I've heard good things about Toklat Woollback pads. They come in enough shapes to fit jumping, dressage, and western saddles.


----------



## Saddlebag

Wool on the top side of a pad is basically pointless, but can be beneficial next to the horse because of it's hygroscopic properties. So-called air pads are hot because it is just closed cell foam, like the neoprene used in diving suits.


----------



## Wallaby

I have a Diamond Wool brand pad (one of the ones you can shim if you need to) and I adore it. I haven't been able to ride in it a ton because my mare is crazy wide and doesn't need a 2inch pad, but the times I have ridden in it have been great.
The only complaint I have with it is that it's an ugly brown color. Thankfully I'm a handy enough hand sewer that I was able to sew prettier cloth on to it, but yknow.
One day, when/if I get a narrower horse, I will be using this pad 24/7 because it's just that great.
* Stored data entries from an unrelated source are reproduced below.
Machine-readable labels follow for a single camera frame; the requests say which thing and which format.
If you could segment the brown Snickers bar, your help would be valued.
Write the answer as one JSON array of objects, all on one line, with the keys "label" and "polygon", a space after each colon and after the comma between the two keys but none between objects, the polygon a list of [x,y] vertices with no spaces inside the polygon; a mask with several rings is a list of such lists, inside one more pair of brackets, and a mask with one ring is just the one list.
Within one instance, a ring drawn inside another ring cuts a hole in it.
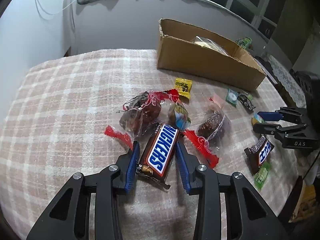
[{"label": "brown Snickers bar", "polygon": [[158,124],[151,135],[137,164],[136,173],[154,181],[165,190],[170,189],[166,178],[175,153],[180,132],[170,124]]}]

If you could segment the dark brown candy packet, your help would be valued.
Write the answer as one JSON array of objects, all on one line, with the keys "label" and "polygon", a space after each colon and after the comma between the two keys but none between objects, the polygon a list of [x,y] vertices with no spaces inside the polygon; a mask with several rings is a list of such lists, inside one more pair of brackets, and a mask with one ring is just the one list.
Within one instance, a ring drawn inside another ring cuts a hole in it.
[{"label": "dark brown candy packet", "polygon": [[253,111],[255,109],[255,106],[249,100],[249,98],[244,94],[238,94],[238,100],[241,102],[241,104],[247,109],[248,111]]}]

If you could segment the Chinese Snickers bar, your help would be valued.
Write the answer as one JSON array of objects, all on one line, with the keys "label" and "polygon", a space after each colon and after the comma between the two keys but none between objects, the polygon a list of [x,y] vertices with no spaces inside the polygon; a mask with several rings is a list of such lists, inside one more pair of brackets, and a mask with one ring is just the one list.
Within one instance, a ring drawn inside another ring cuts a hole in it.
[{"label": "Chinese Snickers bar", "polygon": [[273,148],[274,145],[266,135],[262,135],[256,144],[244,149],[252,174],[256,174],[259,171]]}]

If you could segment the teal mint candy packet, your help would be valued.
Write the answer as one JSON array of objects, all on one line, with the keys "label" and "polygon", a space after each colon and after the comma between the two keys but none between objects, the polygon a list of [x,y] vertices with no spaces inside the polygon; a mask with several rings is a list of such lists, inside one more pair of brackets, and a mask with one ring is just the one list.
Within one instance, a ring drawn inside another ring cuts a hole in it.
[{"label": "teal mint candy packet", "polygon": [[227,95],[226,95],[225,101],[230,103],[233,106],[236,106],[237,101],[238,101],[238,95],[239,95],[238,92],[229,88],[227,90]]}]

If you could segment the red date cake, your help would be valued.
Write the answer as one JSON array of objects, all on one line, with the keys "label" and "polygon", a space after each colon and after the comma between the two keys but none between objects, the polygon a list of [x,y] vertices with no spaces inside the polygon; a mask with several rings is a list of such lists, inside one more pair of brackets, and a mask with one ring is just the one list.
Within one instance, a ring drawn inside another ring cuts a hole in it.
[{"label": "red date cake", "polygon": [[114,114],[115,124],[107,125],[105,135],[133,149],[161,123],[171,124],[170,111],[179,99],[176,89],[144,91],[122,105]]},{"label": "red date cake", "polygon": [[201,122],[185,129],[183,135],[206,159],[208,166],[214,168],[219,163],[219,150],[223,138],[229,133],[230,129],[229,118],[223,109],[211,102],[209,98]]}]

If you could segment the green candy packet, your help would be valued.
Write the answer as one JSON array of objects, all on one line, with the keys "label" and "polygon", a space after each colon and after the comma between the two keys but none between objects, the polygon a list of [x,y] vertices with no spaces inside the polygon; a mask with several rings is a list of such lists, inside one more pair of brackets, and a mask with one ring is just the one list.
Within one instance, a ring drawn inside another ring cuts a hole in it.
[{"label": "green candy packet", "polygon": [[263,185],[267,179],[270,169],[271,169],[270,163],[265,161],[259,168],[259,171],[255,174],[254,184],[259,191],[261,191],[261,189],[263,188]]}]

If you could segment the pink candy packet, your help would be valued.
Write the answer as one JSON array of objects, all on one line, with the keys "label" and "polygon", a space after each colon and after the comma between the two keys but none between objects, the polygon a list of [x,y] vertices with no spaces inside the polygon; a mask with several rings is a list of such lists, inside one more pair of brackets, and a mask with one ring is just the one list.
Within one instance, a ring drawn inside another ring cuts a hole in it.
[{"label": "pink candy packet", "polygon": [[210,101],[216,104],[220,109],[223,109],[225,101],[222,100],[217,94],[210,97]]}]

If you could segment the round colourful snack packet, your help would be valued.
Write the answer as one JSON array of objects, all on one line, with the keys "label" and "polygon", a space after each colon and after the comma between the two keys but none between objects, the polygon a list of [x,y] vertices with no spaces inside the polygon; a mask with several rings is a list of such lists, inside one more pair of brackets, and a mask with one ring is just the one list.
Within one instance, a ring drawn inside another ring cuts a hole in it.
[{"label": "round colourful snack packet", "polygon": [[189,113],[180,99],[171,103],[168,110],[169,124],[184,131],[191,124]]}]

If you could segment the yellow candy packet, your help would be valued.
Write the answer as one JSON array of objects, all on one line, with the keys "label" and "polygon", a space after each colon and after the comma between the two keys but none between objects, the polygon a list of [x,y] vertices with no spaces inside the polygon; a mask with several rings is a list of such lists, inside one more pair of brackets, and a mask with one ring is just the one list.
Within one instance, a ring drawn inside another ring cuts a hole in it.
[{"label": "yellow candy packet", "polygon": [[183,79],[177,77],[175,79],[175,89],[178,91],[180,96],[183,96],[187,99],[190,99],[190,91],[192,88],[193,82],[188,79]]}]

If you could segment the large cracker pack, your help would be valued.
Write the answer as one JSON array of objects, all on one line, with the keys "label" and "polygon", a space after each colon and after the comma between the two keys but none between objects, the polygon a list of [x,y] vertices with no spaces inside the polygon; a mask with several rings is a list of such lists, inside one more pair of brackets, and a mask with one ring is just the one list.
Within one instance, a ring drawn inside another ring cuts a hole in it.
[{"label": "large cracker pack", "polygon": [[229,55],[227,51],[225,51],[219,44],[208,38],[196,36],[191,40],[191,42],[203,48],[209,48],[211,50],[217,51],[225,56]]}]

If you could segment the white lace cloth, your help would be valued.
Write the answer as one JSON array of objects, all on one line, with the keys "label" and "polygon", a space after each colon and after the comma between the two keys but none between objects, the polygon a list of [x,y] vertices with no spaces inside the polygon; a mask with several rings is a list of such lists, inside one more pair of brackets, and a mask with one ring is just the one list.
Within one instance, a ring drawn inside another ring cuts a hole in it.
[{"label": "white lace cloth", "polygon": [[303,90],[295,81],[289,71],[272,55],[266,55],[266,61],[271,65],[275,79],[278,80],[280,91],[287,100],[289,106],[306,107],[306,99]]}]

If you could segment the green gift bag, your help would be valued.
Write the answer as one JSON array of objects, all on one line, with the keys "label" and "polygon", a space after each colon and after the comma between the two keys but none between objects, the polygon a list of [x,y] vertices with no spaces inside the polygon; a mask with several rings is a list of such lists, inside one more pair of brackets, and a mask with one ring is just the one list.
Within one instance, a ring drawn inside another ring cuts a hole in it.
[{"label": "green gift bag", "polygon": [[249,37],[239,38],[236,40],[236,44],[245,50],[248,50],[252,45],[252,39]]}]

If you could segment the pink plaid tablecloth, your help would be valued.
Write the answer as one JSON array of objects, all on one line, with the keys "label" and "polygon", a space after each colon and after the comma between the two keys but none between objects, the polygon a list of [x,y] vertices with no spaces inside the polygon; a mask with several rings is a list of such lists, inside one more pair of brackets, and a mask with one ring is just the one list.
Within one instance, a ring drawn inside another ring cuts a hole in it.
[{"label": "pink plaid tablecloth", "polygon": [[[201,77],[158,70],[155,50],[98,50],[47,61],[24,77],[1,129],[1,208],[13,231],[25,239],[40,214],[75,173],[100,172],[115,163],[127,146],[107,137],[116,111],[149,89],[169,90],[176,77],[193,81],[186,106],[193,124],[203,118],[214,94],[225,99],[229,86]],[[251,114],[241,104],[225,104],[231,135],[223,144],[216,172],[240,171],[253,184],[244,149],[257,137]],[[296,156],[269,137],[271,172],[260,194],[276,215],[298,177]],[[188,196],[175,159],[165,192],[137,180],[129,196],[119,198],[124,239],[193,239],[197,196]]]}]

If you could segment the cardboard box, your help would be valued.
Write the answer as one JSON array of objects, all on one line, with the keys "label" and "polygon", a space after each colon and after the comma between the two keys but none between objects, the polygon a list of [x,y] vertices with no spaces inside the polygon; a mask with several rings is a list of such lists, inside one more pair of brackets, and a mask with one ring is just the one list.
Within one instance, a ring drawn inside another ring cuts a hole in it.
[{"label": "cardboard box", "polygon": [[[253,92],[266,77],[244,48],[206,29],[171,19],[159,20],[157,68],[205,77]],[[219,44],[225,56],[191,42],[196,36]]]}]

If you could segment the white cabinet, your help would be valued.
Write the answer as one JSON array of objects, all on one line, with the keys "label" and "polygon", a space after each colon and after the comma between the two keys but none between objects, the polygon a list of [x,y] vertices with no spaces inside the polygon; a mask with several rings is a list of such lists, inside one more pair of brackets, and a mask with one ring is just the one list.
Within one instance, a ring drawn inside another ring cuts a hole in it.
[{"label": "white cabinet", "polygon": [[1,107],[31,67],[58,59],[71,46],[71,0],[12,0],[1,16]]}]

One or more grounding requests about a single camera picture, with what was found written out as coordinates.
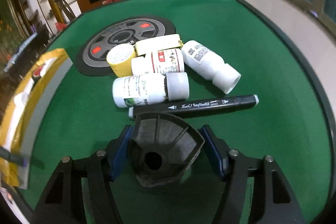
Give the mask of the black plastic fan-shaped holder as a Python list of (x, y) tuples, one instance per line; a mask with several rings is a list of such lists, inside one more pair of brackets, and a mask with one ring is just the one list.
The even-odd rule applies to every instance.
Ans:
[(204, 143), (202, 135), (181, 118), (140, 114), (135, 119), (127, 156), (138, 182), (152, 188), (179, 180)]

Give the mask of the black marker with white caps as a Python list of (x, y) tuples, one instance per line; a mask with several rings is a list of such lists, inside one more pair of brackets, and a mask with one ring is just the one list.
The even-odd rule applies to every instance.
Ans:
[(216, 112), (230, 113), (251, 109), (257, 106), (259, 102), (259, 97), (256, 94), (251, 94), (246, 96), (161, 103), (156, 105), (137, 105), (129, 108), (128, 117), (135, 119), (137, 116), (147, 113), (165, 113), (178, 117), (192, 117), (203, 114), (210, 115)]

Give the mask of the white bottle with green label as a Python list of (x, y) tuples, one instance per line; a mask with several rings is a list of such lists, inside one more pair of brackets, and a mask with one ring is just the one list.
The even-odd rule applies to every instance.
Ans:
[(153, 105), (186, 100), (190, 96), (187, 73), (147, 73), (114, 80), (112, 96), (118, 107)]

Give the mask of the large white pill bottle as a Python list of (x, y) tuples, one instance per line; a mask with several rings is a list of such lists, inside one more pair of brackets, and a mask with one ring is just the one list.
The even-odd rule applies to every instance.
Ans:
[(221, 56), (195, 40), (185, 43), (181, 51), (185, 64), (224, 94), (229, 94), (241, 78), (241, 74)]

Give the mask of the black tape roll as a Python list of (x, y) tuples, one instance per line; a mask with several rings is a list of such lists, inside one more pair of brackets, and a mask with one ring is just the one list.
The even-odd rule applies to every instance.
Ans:
[(40, 66), (36, 67), (33, 70), (32, 74), (31, 74), (31, 78), (32, 78), (34, 84), (36, 84), (42, 78), (42, 71), (43, 71), (44, 67), (45, 67), (45, 65), (43, 64), (43, 65), (40, 65)]

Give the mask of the yellow tape roll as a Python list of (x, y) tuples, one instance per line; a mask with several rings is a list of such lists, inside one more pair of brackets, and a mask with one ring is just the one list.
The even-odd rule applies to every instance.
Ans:
[(126, 77), (132, 75), (131, 60), (135, 57), (132, 45), (119, 44), (108, 52), (106, 61), (117, 77)]

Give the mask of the round grey table centre console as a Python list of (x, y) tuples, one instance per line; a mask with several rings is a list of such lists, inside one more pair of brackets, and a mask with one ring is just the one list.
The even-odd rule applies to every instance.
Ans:
[(157, 36), (175, 34), (171, 21), (158, 16), (135, 16), (112, 23), (91, 36), (80, 48), (75, 60), (76, 69), (93, 77), (113, 75), (106, 61), (108, 52), (119, 44), (136, 42)]

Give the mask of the white bottle with red label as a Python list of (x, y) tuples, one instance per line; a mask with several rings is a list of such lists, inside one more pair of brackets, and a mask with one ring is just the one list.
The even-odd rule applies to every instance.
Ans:
[(145, 73), (181, 73), (185, 71), (182, 51), (179, 48), (154, 51), (131, 61), (133, 75)]

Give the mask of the gold-edged white tray box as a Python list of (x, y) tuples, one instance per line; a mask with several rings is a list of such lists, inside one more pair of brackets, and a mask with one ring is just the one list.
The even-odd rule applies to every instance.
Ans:
[[(45, 65), (42, 78), (34, 84), (33, 70)], [(27, 189), (35, 139), (58, 87), (73, 65), (63, 48), (41, 55), (18, 85), (1, 122), (1, 147), (29, 159), (26, 167), (1, 158), (1, 179), (8, 185)]]

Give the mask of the cream rectangular box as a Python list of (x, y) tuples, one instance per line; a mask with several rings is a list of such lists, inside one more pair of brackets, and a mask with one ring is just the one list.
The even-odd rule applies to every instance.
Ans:
[(171, 34), (140, 40), (135, 43), (135, 50), (138, 56), (142, 56), (154, 51), (167, 50), (170, 48), (179, 48), (181, 46), (182, 40), (179, 34)]

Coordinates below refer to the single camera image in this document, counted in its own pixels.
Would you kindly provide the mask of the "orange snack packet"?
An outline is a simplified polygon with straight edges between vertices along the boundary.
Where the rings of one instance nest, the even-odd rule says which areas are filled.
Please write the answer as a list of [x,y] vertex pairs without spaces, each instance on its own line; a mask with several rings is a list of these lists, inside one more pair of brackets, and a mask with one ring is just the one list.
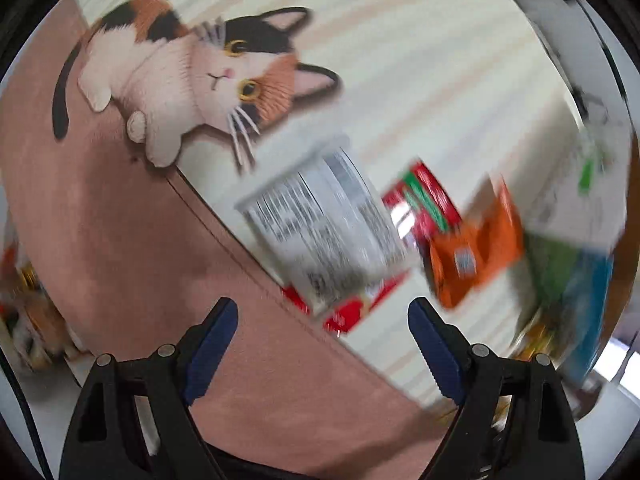
[[436,296],[446,309],[518,262],[524,255],[524,233],[506,182],[499,182],[480,221],[462,221],[449,233],[434,236],[428,247]]

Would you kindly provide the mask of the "red green snack packet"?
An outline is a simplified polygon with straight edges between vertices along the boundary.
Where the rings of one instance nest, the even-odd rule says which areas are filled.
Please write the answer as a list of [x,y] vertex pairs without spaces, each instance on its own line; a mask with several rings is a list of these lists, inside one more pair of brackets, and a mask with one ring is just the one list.
[[449,195],[422,160],[410,165],[383,195],[382,202],[407,246],[422,249],[435,235],[450,232],[462,221]]

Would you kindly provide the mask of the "silver grey snack packet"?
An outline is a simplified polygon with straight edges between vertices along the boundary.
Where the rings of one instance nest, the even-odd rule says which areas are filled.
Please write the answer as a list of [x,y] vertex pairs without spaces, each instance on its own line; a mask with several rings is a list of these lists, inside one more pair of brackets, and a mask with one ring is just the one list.
[[316,318],[416,261],[349,149],[326,141],[236,205]]

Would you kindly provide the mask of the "striped cat print tablecloth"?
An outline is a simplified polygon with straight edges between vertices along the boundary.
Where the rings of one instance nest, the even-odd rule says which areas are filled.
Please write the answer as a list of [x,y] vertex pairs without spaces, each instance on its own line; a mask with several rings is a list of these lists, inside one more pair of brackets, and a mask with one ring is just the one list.
[[44,287],[94,353],[146,356],[222,296],[240,326],[192,414],[224,450],[328,479],[414,479],[448,420],[407,326],[410,274],[345,337],[286,300],[236,203],[311,148],[349,138],[380,191],[422,160],[465,209],[486,178],[533,201],[577,110],[512,0],[167,0],[183,21],[306,6],[300,59],[334,70],[334,96],[256,136],[203,129],[178,164],[149,165],[119,110],[93,113],[76,82],[55,139],[52,101],[77,39],[126,0],[60,0],[14,63],[1,98],[1,175],[18,235]]

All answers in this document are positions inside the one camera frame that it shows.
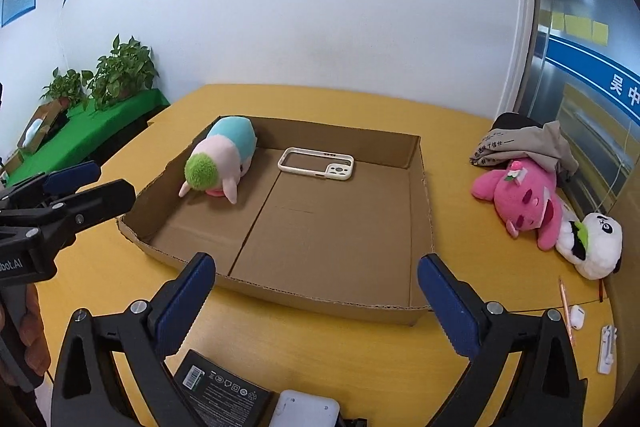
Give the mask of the person left hand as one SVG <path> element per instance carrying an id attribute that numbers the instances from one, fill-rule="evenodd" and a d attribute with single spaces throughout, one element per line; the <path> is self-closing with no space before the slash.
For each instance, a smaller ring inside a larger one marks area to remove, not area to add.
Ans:
<path id="1" fill-rule="evenodd" d="M 34 284 L 26 286 L 26 313 L 22 318 L 18 332 L 24 343 L 25 361 L 39 376 L 43 376 L 50 369 L 51 355 L 44 332 L 44 324 L 39 304 L 37 287 Z"/>

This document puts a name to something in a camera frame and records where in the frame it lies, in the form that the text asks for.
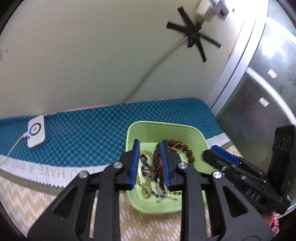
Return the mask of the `black tape cross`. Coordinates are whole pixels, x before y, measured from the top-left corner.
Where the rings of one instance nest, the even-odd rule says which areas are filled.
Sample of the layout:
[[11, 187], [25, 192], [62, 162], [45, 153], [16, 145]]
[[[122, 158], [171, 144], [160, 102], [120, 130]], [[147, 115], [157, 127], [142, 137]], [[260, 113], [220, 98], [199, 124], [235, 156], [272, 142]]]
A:
[[192, 48], [194, 45], [196, 45], [201, 55], [202, 61], [203, 63], [205, 63], [207, 61], [207, 57], [205, 55], [205, 51], [201, 43], [201, 39], [211, 43], [212, 45], [216, 46], [218, 49], [221, 47], [221, 44], [216, 40], [212, 39], [211, 37], [203, 33], [200, 33], [200, 30], [202, 28], [202, 23], [193, 24], [192, 20], [190, 19], [187, 12], [184, 10], [182, 6], [178, 8], [178, 12], [183, 22], [185, 23], [185, 25], [181, 26], [171, 21], [168, 21], [166, 28], [183, 33], [188, 38], [187, 47]]

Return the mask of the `frosted glass door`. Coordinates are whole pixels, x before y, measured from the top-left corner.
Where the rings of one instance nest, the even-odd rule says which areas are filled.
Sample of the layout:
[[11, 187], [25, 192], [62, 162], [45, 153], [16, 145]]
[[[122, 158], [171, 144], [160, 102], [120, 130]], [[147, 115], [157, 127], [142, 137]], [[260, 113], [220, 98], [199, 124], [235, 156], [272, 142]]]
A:
[[240, 36], [206, 99], [222, 133], [207, 144], [269, 154], [277, 127], [295, 124], [295, 27], [286, 1], [247, 1]]

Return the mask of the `green plastic basket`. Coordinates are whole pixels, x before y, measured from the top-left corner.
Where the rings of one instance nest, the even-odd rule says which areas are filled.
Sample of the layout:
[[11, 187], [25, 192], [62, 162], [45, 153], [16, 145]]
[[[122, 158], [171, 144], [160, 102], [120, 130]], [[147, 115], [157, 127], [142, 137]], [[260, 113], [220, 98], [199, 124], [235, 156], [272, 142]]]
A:
[[[147, 157], [149, 165], [157, 144], [162, 140], [179, 141], [193, 151], [194, 167], [197, 171], [211, 174], [214, 168], [203, 161], [202, 154], [209, 149], [203, 134], [192, 126], [152, 121], [137, 121], [127, 131], [126, 150], [133, 148], [135, 140], [140, 141], [140, 153]], [[157, 183], [148, 180], [141, 171], [143, 164], [138, 162], [137, 184], [127, 192], [131, 205], [145, 214], [179, 212], [182, 209], [182, 192], [169, 192], [169, 197], [160, 198]]]

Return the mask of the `white controller box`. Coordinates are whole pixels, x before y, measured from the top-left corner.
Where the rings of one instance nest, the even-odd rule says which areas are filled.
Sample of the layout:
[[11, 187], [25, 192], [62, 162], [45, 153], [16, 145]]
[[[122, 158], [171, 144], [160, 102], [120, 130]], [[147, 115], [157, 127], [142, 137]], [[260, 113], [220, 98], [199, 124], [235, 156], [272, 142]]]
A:
[[29, 149], [36, 149], [46, 143], [45, 118], [43, 115], [29, 120], [27, 133]]

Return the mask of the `amber and purple bead jewelry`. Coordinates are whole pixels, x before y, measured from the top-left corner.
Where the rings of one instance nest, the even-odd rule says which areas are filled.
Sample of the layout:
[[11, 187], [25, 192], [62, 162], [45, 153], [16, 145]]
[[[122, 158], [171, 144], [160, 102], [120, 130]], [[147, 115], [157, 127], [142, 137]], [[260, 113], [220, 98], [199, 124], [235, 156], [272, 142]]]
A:
[[141, 188], [144, 199], [154, 197], [157, 204], [168, 199], [173, 202], [178, 201], [176, 195], [181, 192], [170, 194], [167, 187], [164, 185], [163, 175], [160, 169], [154, 166], [154, 154], [151, 151], [140, 151], [139, 156], [140, 171], [137, 175], [137, 185]]

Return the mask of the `white wall power socket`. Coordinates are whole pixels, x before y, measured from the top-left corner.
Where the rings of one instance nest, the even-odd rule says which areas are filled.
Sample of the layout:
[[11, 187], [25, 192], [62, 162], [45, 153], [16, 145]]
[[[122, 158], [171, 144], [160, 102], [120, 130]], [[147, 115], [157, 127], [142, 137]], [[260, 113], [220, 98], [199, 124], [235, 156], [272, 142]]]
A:
[[229, 14], [229, 9], [225, 1], [202, 0], [196, 14], [203, 21], [210, 22], [215, 16], [224, 21]]

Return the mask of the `teal quilted mattress pad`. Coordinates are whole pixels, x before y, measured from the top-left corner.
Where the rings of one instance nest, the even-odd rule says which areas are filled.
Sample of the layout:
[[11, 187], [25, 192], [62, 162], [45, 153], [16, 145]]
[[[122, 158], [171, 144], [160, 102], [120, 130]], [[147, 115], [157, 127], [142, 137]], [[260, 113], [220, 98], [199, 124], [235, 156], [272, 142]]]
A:
[[51, 166], [105, 165], [125, 151], [128, 127], [136, 121], [193, 126], [207, 139], [222, 133], [208, 106], [199, 99], [145, 101], [47, 115], [46, 144], [33, 150], [21, 139], [29, 117], [2, 119], [1, 154]]

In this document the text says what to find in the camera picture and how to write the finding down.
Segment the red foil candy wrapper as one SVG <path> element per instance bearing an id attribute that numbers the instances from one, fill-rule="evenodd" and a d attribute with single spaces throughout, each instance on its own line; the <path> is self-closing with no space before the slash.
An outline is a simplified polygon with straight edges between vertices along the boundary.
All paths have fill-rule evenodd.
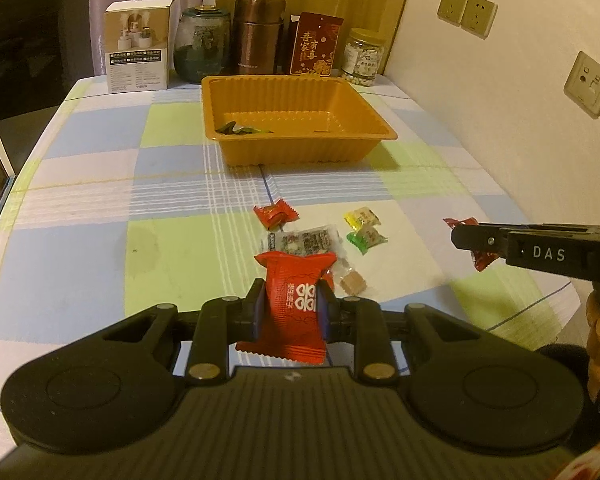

I also have an Abetta Polar Fleece pad ( Saddles Tack Horse Supplies - ChickSaddlery.com Abetta Polar Fleece Reversible Pad ) that I got on Ebay for about $25, three or so years ago. Obviously, for that price, it's not the classiest pad ever but I have been using it on a near daily basis for 3 years and it's still going strong. I did cover it with pretty cloth about a week ago because the fleece was starting to pill and look gross, but otherwise it's doing well.
It's a thinner pad (about 1inch thick) but my mare is wide enough that anything thicker bothers her (since it makes the saddle fit "not right") and anything thinner is too thin (she's 27 and just a bit sensitive about these things, haha).

If you want to go all the way and really get something nice, you can't go wrong with 5 Star pads ( - 5star Equine Products ). I have never heard one bad thing about them and wool is always a great choice for a saddle pad.
They are pretty expensive but I've heard that they last for practically forever.


----------



## Celeste

I have googled all these suggestions and I am now more confused that I was............


----------



## Celeste

I think that the pad that I am using is too thick. It is at least 1 1/2 inches thick and it seems that it may be making the saddle fit funny.


----------



## Joe4d

Tucker Wool backs are wool fleece pads, not wool on the back. they are non canvased topped pads. The tucker soutwest back have a layer of southwest print denim type stuff with the fleece bottom, the coolback is just straight fleece. All are about 3/4" when mushed down. The cool backs are nice because they are machine washable, come in different colors and shapes. I use the souhwest topped one,
If I had a normal shaped saddle I would probably use the reinsman fleece trail pads. 
I think alot of people have ill fitting saddles, or try to use one saddle on multiple horses, and spend alot of money on pads with a bunch of bells and whistles. NO way I would fork over hundreds of dollars to do something a 80 dollar pad will do just as well.


----------



## Celeste

Joe, do you have a link to the exact pad that you are suggesting?


----------



## schnue

I recently a used saddle that fits well and bought a used Diamond wool pad with a cut-out for the withers that also has a strap I guess to keep it from slipping out from under the saddle. It fits well except that the strap seems tight over the withers. I'm tempted to cut the strap and try it without. Anyone with knowledge on this? The mare I ride needs a FQHB saddle so the thin pad works well.


----------



## trailhorserider

I like any quality wool felt pad. I currently have a Diamond Wool, 5-Star and several Impact Gels. 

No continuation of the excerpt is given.